Counting Down to Apollo

One American's account of watching humanity reach the Moon

Zond 5 and What It Means

I wrote briefly about Zond 5 before it launched. Now it’s back, and I want to think more carefully about what it means for the race.

Zond 5 splashed down in the Indian Ocean on September 21 after a successful circumlunar flight. The biological passengers — turtles, flies, mealworms, plant seeds — all survived. The turtles lost some weight but were otherwise healthy.

Now let me think carefully about what this means.

The Zond spacecraft is a modified Soyuz — specifically the Soyuz 7K-L1 variant, stripped of the orbital module to reduce weight and configured for the circumlunar trajectory. It cannot enter lunar orbit; it follows a free-return trajectory, swinging around the Moon and coming back to Earth without any powered insertion.

A crewed version of this mission is possible with current Soviet hardware. The Proton rocket that launched Zond 5 is reliable enough. The spacecraft systems worked correctly. The re-entry (into the Indian Ocean, not the planned recovery zone in the Soviet Union, which is a guidance accuracy problem) was survived.

The question is whether the Soviets will fly crew on the next Zond mission, or the one after.

American intelligence has apparently been following this closely.

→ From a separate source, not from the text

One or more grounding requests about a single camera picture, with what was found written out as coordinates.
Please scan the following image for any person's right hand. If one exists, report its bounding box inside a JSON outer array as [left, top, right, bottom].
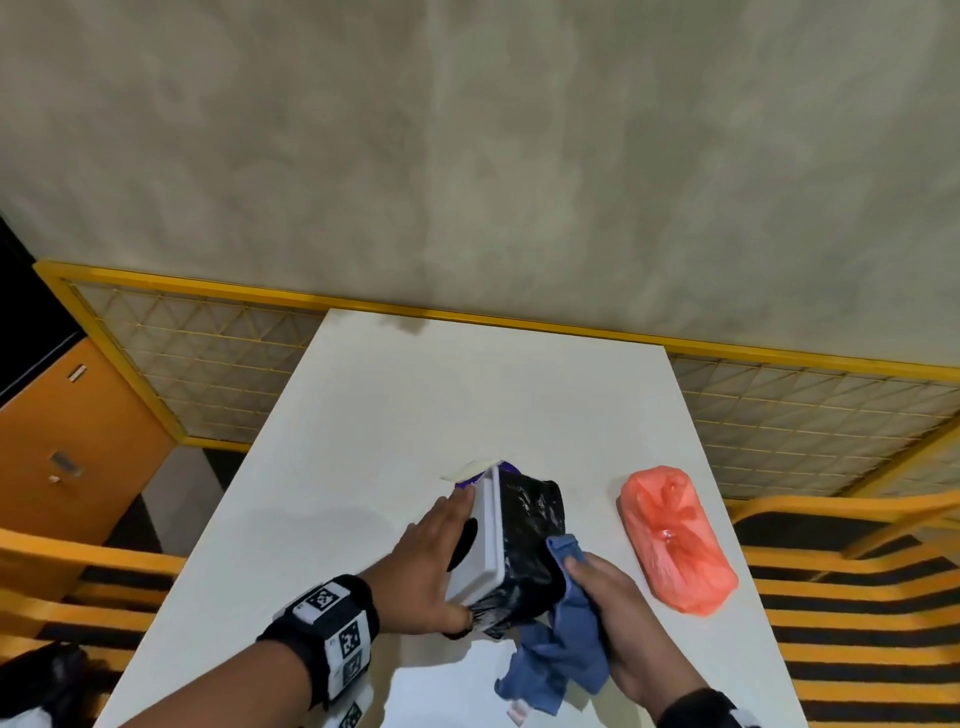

The answer is shaping NASA’s decision about Apollo 8 — whether to accelerate to a lunar orbit mission in December rather than staying in Earth orbit.

Here’s my assessment, for what it’s worth: the Soviets want the manned circumlunar first. It’s the next “first” available to them, since they’ve conceded that a manned landing first is probably impossible given Apollo’s schedule. A manned flyby before Christmas would be a significant propaganda victory.

But their hardware has reliability problems that they can’t fully test before flying crew. Soyuz 1 killed Komarov. The Soyuz program has had subsequent technical issues. Flying crew on the next Zond would be a significant risk acceptance.

I think they’ll do it. I’ve been wrong before.

If they do, and it works, the headlines will read “Soviets reach Moon before Americans.”

The landing is still ours. But the next few months matter enormously.